35 本当に床に額こすりつけて謝らせたのかは秘密
「『王里』が混血なのはわかったよ。だけど……ああ、その月虹蝶々と人間の」
「混血なんだよ、ボクもね」
「……も?」
「ヒント『王里』は2人じゃないんだ」
王里を見つめながらふっと笑って言った里桜に、空亡が目を細める。そしてヒントだ。まるで、他にも『王里』がいるような言い方に問い詰めようとリヒトが口を開こうとした。
王里はいま怪奇だ、人間と月虹蝶々の血がわかれたというのならなおさら。他に何の血が入っているのかと聞こうとしたところで。

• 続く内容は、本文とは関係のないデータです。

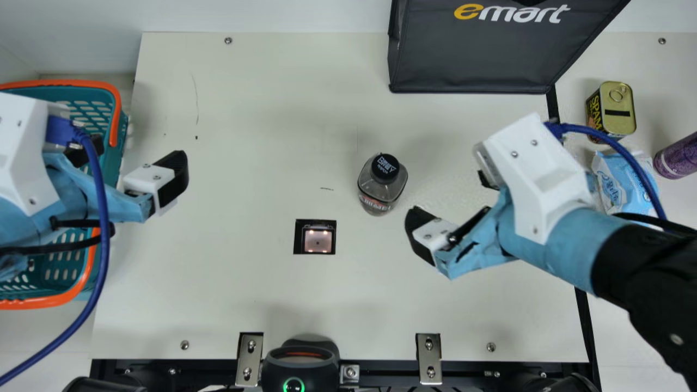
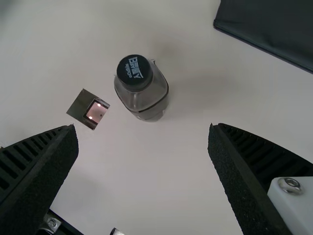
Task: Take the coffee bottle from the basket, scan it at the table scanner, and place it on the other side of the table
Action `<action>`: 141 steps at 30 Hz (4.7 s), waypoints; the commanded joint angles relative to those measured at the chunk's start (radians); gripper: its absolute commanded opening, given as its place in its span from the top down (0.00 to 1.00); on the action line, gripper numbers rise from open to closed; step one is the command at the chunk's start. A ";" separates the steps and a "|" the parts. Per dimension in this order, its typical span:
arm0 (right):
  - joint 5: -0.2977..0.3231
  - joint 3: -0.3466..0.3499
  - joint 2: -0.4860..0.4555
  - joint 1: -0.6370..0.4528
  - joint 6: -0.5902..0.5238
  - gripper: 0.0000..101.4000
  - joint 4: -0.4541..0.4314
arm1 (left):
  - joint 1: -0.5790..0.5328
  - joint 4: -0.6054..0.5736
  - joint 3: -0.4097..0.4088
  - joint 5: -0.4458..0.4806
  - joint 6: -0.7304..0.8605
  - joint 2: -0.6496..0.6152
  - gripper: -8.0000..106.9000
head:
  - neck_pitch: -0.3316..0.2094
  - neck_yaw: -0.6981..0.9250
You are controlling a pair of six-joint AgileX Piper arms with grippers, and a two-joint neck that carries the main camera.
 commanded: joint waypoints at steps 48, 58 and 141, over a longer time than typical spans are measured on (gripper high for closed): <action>-0.461 0.143 0.291 0.197 0.330 0.59 -0.220 | 0.000 0.000 0.000 0.000 0.000 0.000 0.15 | -0.030 0.002; -0.471 0.142 0.266 0.204 0.381 1.00 -0.250 | 0.000 0.000 0.000 0.000 0.000 0.000 0.15 | -0.030 0.002; -0.018 -0.050 0.131 -1.490 -0.565 1.00 0.311 | 0.000 0.000 0.000 0.000 0.000 0.000 0.15 | -0.030 -0.347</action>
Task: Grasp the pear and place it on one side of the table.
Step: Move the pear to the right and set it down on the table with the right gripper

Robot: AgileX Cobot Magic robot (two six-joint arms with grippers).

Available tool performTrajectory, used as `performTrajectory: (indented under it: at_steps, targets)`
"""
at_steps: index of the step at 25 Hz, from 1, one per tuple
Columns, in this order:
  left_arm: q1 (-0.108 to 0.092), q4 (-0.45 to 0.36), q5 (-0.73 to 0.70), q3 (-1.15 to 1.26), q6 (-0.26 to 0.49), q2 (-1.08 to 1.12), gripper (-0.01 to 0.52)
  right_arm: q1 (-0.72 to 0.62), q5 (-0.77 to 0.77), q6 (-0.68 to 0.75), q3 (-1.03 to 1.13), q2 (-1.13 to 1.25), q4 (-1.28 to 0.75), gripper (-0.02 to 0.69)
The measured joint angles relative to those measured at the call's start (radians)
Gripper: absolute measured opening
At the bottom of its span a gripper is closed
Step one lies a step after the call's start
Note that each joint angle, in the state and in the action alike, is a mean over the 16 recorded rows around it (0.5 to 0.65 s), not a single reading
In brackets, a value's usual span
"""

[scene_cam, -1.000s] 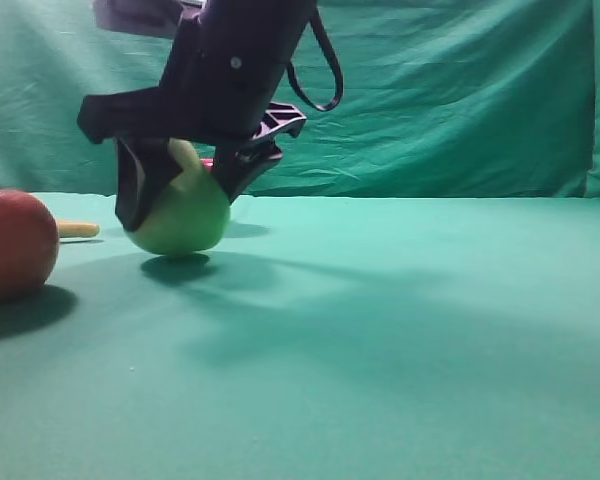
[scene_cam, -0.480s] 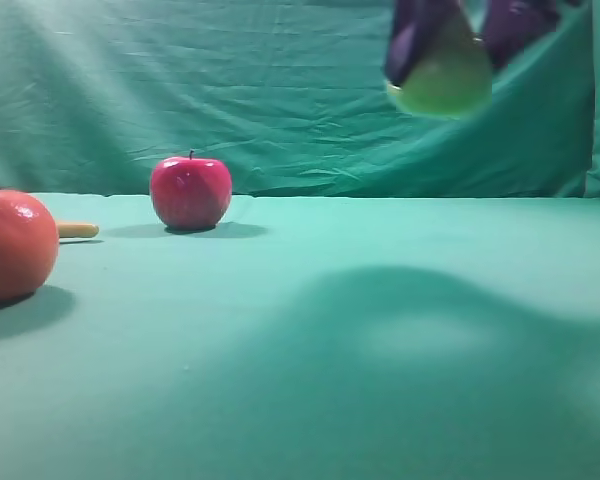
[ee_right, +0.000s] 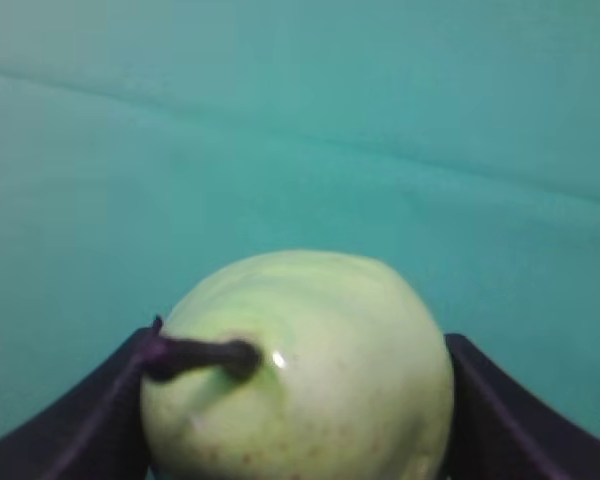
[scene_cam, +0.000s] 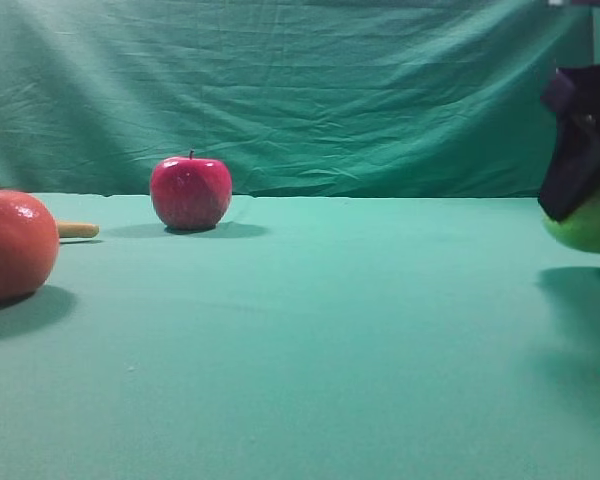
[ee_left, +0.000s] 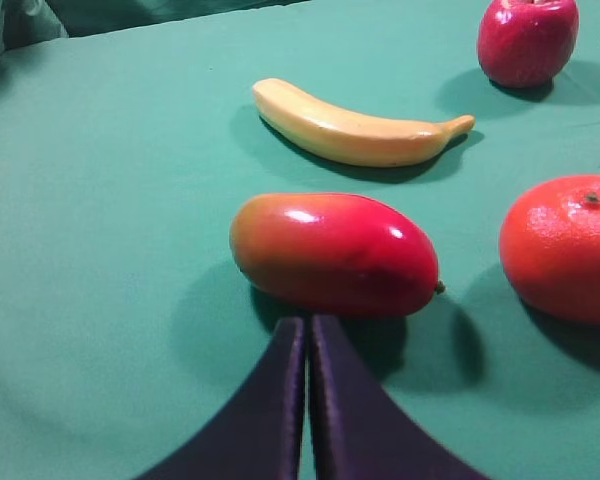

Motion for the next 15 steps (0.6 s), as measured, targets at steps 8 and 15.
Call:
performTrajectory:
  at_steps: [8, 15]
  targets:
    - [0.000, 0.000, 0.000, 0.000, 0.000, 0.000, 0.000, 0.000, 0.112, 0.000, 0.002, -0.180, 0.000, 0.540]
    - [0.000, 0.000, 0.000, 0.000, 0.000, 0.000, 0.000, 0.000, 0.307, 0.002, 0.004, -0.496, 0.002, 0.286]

ふいにろうそくの火が揺れる。風が室内に入り込んだからだ。やけに寒い風が入るなと障子の方を見れば、里桜以外の全員が驚いた。音もなく、無残にも骨組みさえばらばらにされた障子の残骸がそこにはあったからだ。ただ驚きはそれだけにとどまらない。
「「なっ!!」」
「……どういうことかな? 里桜」
「ごめんね、これは完全にこっちの不手際。床に額こすりつけて謝らせるから許してー」
王里の目の前で火花が散った。
リヒトも、空亡ですら対応できない速さで、攻撃されたのだ。しかし火花が散ったということは当然防いだものもいたということで。

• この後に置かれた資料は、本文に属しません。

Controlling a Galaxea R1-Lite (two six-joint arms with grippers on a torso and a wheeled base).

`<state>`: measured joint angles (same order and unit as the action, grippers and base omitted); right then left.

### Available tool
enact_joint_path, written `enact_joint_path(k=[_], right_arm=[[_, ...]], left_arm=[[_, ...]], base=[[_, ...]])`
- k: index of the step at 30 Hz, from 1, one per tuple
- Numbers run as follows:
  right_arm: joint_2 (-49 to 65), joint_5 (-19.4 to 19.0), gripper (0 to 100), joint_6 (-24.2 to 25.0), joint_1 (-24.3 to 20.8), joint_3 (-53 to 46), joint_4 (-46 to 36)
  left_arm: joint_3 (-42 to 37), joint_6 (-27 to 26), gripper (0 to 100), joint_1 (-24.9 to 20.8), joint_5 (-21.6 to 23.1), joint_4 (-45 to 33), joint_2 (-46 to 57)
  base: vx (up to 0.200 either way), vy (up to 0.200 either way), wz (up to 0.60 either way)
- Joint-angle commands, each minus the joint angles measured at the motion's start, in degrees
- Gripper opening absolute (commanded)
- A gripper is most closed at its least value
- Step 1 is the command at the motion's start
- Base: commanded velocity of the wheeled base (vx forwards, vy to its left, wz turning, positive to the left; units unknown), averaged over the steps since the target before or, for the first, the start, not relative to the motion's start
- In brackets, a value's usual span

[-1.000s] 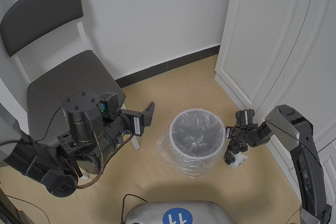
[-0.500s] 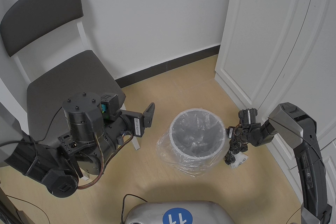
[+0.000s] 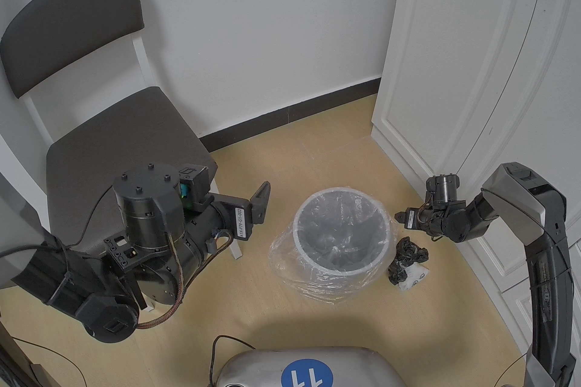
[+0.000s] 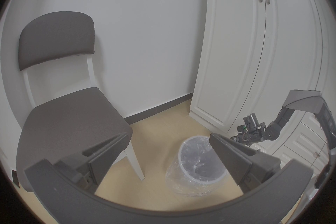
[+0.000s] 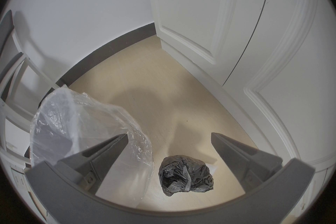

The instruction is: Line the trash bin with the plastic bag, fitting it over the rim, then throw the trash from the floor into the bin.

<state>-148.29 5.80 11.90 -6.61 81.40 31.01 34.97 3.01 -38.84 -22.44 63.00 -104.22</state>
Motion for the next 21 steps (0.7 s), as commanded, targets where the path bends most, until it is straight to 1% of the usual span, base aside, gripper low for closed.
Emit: enact_joint_path(k=[1, 5, 9, 13, 17, 21], right_arm=[[1.1, 0.1, 100, 0.0, 0.3, 0.3, 0.0], [-2.9, 0.5, 100, 1.0, 0.2, 5.6, -0.3], [-7.6, 0.9, 100, 4.1, 0.0, 11.8, -0.7], [-13.7, 3.9, 100, 5.1, -0.2, 19.9, -0.8], [-15.9, 4.2, 100, 4.9, -1.1, 21.7, -1.1], [-16.1, 4.3, 100, 5.1, -2.4, 22.2, -3.8]], left_arm=[[0.0, 0.0, 100, 0.0, -0.1, 0.0, -0.3], [-0.1, 0.0, 100, -0.1, -0.1, 0.0, -0.3], [-0.1, 0.0, 100, -0.2, -0.1, 0.0, -0.4], [0.0, 0.0, 100, -0.3, -0.1, 0.0, -0.6], [0.0, 0.0, 100, -0.4, -0.1, 0.0, -1.1], [0.1, 0.0, 100, -0.5, -0.1, 0.0, -1.3]], base=[[0.0, 0.0, 0.0], [0.0, 0.0, 0.0], [0.0, 0.0, 0.0], [0.0, 0.0, 0.0], [0.0, 0.0, 0.0], [0.0, 0.0, 0.0]])
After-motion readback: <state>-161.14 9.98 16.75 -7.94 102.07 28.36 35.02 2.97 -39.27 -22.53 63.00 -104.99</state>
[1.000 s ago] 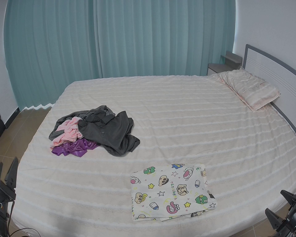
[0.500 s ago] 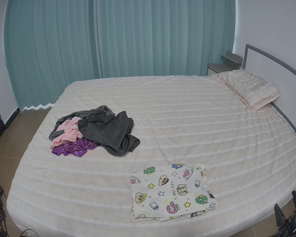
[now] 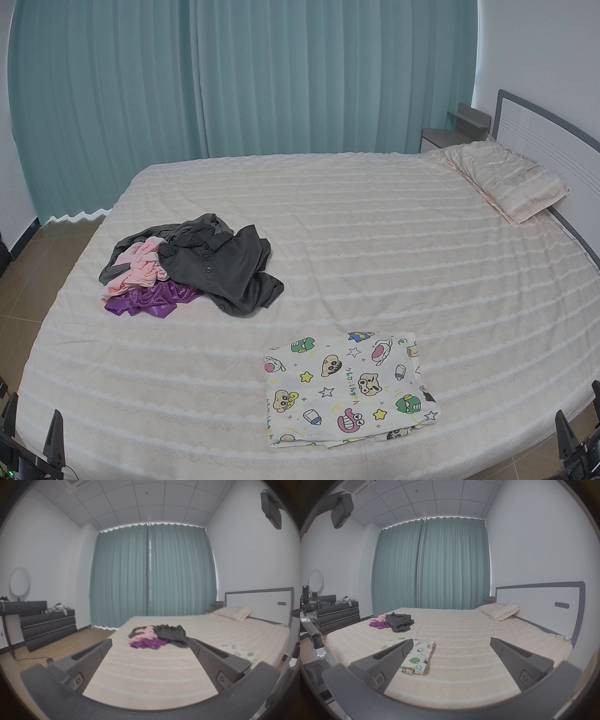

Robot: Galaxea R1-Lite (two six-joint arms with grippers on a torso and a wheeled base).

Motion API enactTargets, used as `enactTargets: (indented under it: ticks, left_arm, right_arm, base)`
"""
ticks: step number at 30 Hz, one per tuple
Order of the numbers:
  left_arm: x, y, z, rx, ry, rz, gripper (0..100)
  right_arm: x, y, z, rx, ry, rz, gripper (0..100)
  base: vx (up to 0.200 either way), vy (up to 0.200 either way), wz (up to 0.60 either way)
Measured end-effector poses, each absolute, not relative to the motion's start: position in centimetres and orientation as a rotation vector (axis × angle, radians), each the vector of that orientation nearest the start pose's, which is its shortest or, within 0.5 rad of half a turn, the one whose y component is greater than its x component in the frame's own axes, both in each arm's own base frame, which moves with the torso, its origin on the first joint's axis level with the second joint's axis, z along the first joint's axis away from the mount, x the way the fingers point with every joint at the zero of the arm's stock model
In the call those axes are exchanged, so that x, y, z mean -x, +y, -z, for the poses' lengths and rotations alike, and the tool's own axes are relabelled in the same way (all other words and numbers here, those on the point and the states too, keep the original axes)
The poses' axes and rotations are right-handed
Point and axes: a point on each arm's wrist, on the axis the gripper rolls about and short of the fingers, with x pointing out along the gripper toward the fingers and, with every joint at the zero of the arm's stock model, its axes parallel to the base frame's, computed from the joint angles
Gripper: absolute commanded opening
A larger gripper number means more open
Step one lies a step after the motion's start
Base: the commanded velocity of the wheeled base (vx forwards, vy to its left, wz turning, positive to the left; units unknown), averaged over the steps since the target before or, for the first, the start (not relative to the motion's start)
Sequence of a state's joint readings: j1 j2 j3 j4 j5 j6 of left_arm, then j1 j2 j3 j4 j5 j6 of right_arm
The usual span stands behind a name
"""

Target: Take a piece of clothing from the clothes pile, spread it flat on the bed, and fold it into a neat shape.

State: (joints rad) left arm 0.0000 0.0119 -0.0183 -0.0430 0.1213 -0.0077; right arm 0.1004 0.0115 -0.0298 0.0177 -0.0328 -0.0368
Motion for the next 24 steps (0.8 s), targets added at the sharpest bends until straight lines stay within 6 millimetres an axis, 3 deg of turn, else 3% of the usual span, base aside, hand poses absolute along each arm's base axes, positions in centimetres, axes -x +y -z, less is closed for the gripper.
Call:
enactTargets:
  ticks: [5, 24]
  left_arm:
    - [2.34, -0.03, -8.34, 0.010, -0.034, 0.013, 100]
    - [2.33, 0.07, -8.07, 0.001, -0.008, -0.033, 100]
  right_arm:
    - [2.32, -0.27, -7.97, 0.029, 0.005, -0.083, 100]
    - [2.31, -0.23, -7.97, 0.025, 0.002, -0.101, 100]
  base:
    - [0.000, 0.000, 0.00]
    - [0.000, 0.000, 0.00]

突然のことに目を丸くするだけだった王里に、ろうそくの明かりでよく見れば下座にいたはずの里桜が目の前でいつの間にか持っていた白っぽい薙刀と打ちのけの多い刀がぎりぎりと鍔競り合いをしていた。力と力の戦いだと容易にわかるそれ。やがて里桜が薙刀を力任せに振り払って、刀を退ける。それと同時に、草履で中に入ってきていた賊は後ろに下がった。

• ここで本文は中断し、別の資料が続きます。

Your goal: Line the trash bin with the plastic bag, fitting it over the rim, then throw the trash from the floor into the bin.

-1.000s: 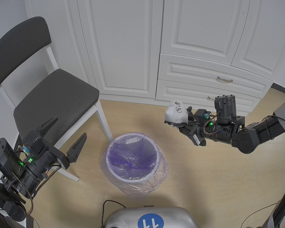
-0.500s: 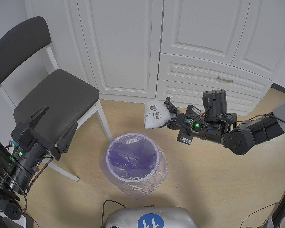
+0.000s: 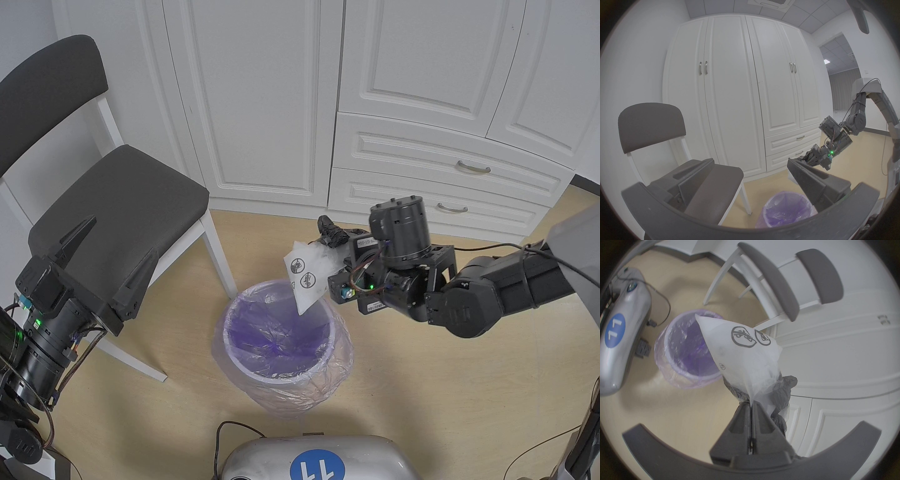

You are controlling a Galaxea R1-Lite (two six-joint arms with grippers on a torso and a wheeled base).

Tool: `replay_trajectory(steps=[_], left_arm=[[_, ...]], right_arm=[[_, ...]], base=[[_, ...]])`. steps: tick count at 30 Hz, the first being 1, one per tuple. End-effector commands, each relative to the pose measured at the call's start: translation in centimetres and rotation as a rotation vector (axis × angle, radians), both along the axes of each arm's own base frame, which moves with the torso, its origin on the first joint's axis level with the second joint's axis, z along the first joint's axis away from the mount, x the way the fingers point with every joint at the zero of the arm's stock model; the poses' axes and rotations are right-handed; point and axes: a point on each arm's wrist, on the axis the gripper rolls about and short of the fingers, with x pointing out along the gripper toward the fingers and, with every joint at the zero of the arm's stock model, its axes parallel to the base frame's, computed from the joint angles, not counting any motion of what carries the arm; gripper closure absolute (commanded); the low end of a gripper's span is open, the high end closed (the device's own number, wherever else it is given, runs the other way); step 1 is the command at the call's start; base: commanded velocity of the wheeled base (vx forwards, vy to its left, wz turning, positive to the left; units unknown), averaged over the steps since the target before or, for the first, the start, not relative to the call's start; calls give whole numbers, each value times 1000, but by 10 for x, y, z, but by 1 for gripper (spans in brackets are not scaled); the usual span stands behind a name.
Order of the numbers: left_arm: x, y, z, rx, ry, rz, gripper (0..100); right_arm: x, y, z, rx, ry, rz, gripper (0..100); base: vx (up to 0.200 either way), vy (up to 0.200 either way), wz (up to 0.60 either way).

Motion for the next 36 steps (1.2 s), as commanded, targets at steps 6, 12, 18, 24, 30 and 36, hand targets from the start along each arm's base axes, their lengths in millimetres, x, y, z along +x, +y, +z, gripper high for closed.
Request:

紺の着物にろうそくの明かりに照る鮮やかな腰まである黒髪。右目は赤、左目は満月色のオッドアイだがその姿は若かりし頃の空亡にそっくりな青年で、内心リヒトと空亡は絶句する。どちらかというと、母の死後出家してしまった父にの王里にとって、それは親近感を抱かせる面差しで。まあだからといって殺される義理はないし、そもそも<5ツノ真理ノ誓イ>のおかげで殺されるわけもないのだけれど。
軽い音をたてて、上座に上がっていた里桜が降りる。
「ウラ、どういうつもり?」
「リオ、どういうつもりだ?」
「それはこっちのセリフなんだけどなー?」
「華を! こいつらに返すとか! 同盟とか! あり得ねえだろ!? こいつらが俺に、俺たちになにをしたのか! 覚えてねえわけじゃ」
「わかってる! ……それでも華は「帰りたい」って言ったんだよ。なら、そのためなら。どんなにこの心を傷つけても返してやるのが兄でしょう!?」
「―――!! ……こいつらは、茅花は」
「ウラ!!」
「
心からの怒声に。
息を呑んだ面々。その耳に、唐突にその音は聞こえた。
がしゃんと瀬戸物が割れて響いたかわいた音。
思わず全員でそちらを振り返れば骨組みさえずたずたの障子の向こうの廊下に、白い顔をした華がいた。足元には散った湯のみらしき残骸と液体……入っていたお茶だろう。からんからんと回るおぼん。ああ、足袋が濡れて可哀想だと里桜は場違いに思った。
「うらにい、それ、どうゆうこと?」
小さく呟かれた声は、今にも泣きだしそうだった。